There’s not enough storage

Homeowners don’t properly plan out their laundry space to make best use of every inch, notes Amy Strang, an interior designer in Scottsdale, Ariz. Without cabinets, shelving or hooks, potential buyers see one thing: Your house is too small.

Smart fix: Start by showing buyers there’s plenty of room thanks to open shelving above your washer and dryer. 

“Use similar-looking wicker baskets, wood boxes, or plastic bins to store necessary laundry items,” suggests Strang. “A neat-looking label on each one will make finding things easy and creates a feeling of order. Think about where clothes will be folded or hung, and create space for these activities.” 

For example, put in a retractable clothesline or drop-down drying rack, and add a worktop over your machines. Even if your stackable machines are in a closet, you can carve out additional storage space by adding a narrow pull-out cart to house soap, spot remover, and dryer sheets. 

On a tight budget? Repurpose what you already have in your kitchen or garage, suggests Mia Collins, a home stager and prop stylist in Frederick, Md.

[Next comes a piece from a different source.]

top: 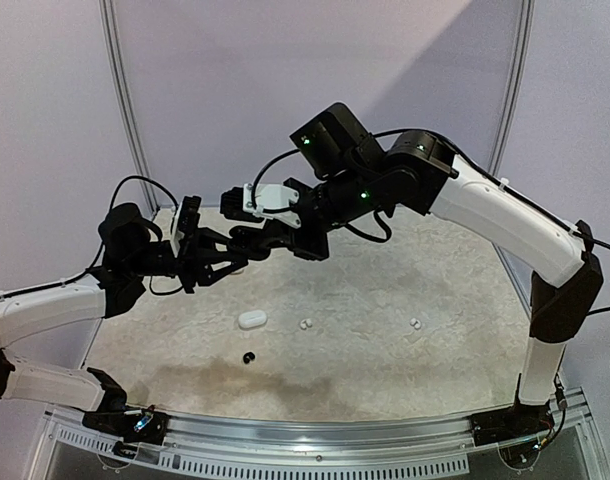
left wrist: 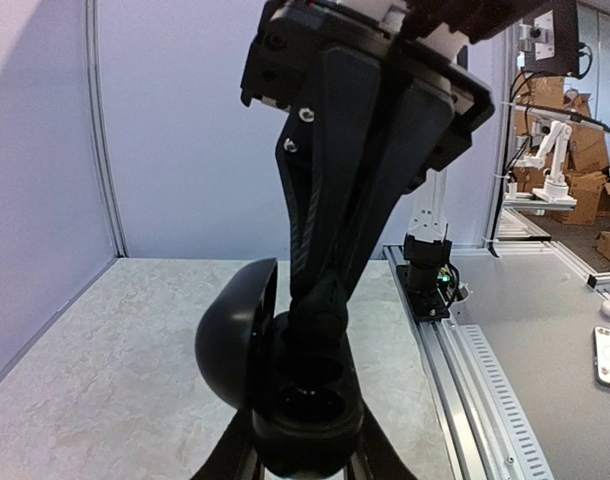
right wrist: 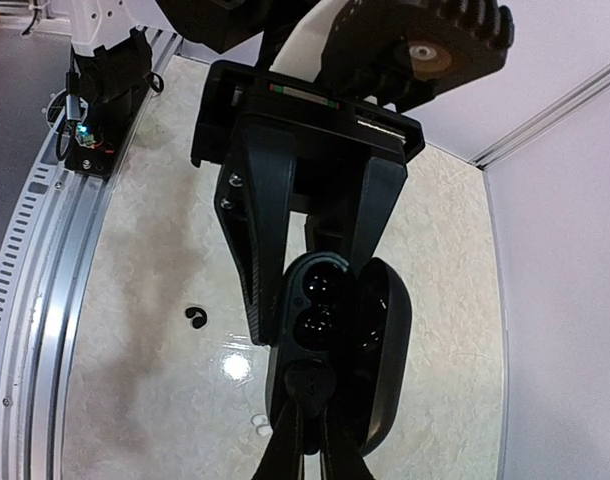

“Sturdy glass containers or cookie jars can store laundry detergent and fabric softener,” she says. 

“A coat rack could be handy to hang things that cannot go in the dryer. The possibilities are endless; just get creative and think outside of the box.”

You can also transform an old ironing board into a hanging shelf by taking off the cover and adding S-hooks underneath for laundry bags. Or, use scrap wood to build simple platforms for your machines, creating much-need storage cubbies underneath. 

It has dungeon-like lighting

If you do laundry in the basement, chances are the space is tucked into a dark, unfinished corner that makes pre-treating grass stains even more depressing. 

Smart fix: Brighten things up by flooding the room with light, suggests Strang. 

“If overhead lighting is inadequate, the lowest cost solution is a higher wattage light bulb in natural white or a slight warm tone,” she says. “Or, buy a new ceiling fixture at a big box store that ties in stylistically with the rest of the house.”

It’s just plain unsightly

Homeowners often neglect their laundry rooms, making no attempt to incorporate style into this space, says Collins.

“Laundry is not the most fun thing to do, so why not make the space look as inviting as possible?” she reasons.

Smart fix: Upgrade your laundry alcove cabinets with a cheap and cheerful coat of paint, or put up a bold peel-and-stick backsplash.

“Keep things monochromatic to help the space appear more organized,” advises Collins.

The walls are dreary

We get it; you blew your decorating budget on the main living areas, and the laundry room got the short end of the stick: It’s bare, bland and boring. 

Smart fix: Have some fun by hanging art, suggests Strang. 

“Tie it in stylistically with the rest of the house, and find a nice framed print or quote to hang,” says Strang. 

Or, frame your children’s colorful drawings, suggests Collins. You can also go the DIY route with a whimsical art project: Spell out the word ‘wash’ using a collage of family photos, or get the kids to make laundry-themed art with hooks for missing socks that were kidnapped between the drain and rinse cycles. “Help your potential buyers feel that this is a pleasant place where they may even like doing laundry,” says Strang.